[Work task] Repeat the data word for word and skip the pictures.

[Source data]
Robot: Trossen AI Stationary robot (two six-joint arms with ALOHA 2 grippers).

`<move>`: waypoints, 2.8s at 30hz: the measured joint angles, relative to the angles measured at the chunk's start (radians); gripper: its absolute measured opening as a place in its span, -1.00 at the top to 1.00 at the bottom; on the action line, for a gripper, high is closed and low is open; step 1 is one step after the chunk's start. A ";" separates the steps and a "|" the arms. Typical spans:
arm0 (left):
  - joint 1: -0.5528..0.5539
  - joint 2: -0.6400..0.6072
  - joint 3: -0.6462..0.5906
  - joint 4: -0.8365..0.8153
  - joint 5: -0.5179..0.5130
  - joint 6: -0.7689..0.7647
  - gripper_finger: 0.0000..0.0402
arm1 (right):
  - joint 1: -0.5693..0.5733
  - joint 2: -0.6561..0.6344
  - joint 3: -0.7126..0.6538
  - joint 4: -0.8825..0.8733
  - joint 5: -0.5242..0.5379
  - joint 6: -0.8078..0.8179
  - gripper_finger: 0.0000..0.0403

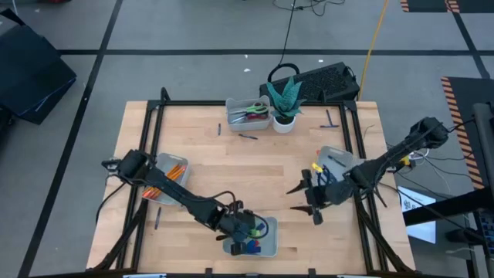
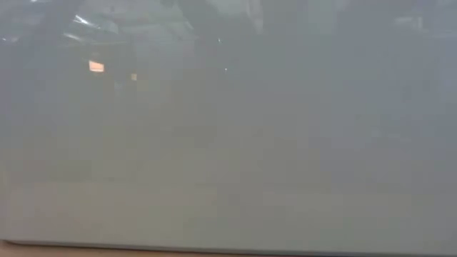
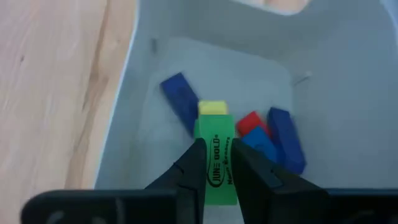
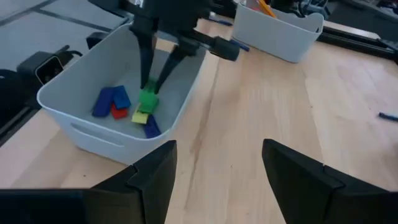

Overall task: Sort crayons/erasers/pens/pencils in bins
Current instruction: Put the green eraser into the bottom gray bin, then put the blue crayon into the middle right gray bin

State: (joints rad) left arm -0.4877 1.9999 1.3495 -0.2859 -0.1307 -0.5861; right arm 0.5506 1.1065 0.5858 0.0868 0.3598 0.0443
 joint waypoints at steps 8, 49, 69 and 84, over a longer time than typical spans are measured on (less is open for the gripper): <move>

[Exercise response]
Robot: Trossen AI Stationary robot (two six-joint arms with ALOHA 2 grippers).

`<move>`: waypoints, 2.8s at 30hz: the measured joint angles, relative to the angles measured at the chunk's start (radians); gripper: its absolute measured opening as a place in its span, -1.00 at the top to 1.00 at the bottom; on the action line, for a gripper, high is closed and low is open; step 1 is one step after the chunk's start. A ";" separates the steps and a "|" the arms. Typical spans:
arm0 (left):
  - joint 1: -0.5528..0.5539
  - joint 2: -0.6400..0.6072
  - joint 3: -0.6462..0.5906
  - joint 4: -0.8365..0.8153
  - joint 5: -0.5179..0.5130
  - joint 6: -0.7689..0.7647
  - gripper_finger: 0.0000..0.0402
arm1 (right):
  - joint 1: -0.5693..0.5733
  - joint 2: -0.6561..0.6344
  - joint 3: -0.7126..0.6538
  - joint 4: -0.8825..0.8733
  - joint 5: -0.5242..0.5379
  - joint 6: -0.8078..0.8179
  - gripper_finger: 0.0000..0.0403


Overall task: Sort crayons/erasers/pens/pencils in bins
Current instruction: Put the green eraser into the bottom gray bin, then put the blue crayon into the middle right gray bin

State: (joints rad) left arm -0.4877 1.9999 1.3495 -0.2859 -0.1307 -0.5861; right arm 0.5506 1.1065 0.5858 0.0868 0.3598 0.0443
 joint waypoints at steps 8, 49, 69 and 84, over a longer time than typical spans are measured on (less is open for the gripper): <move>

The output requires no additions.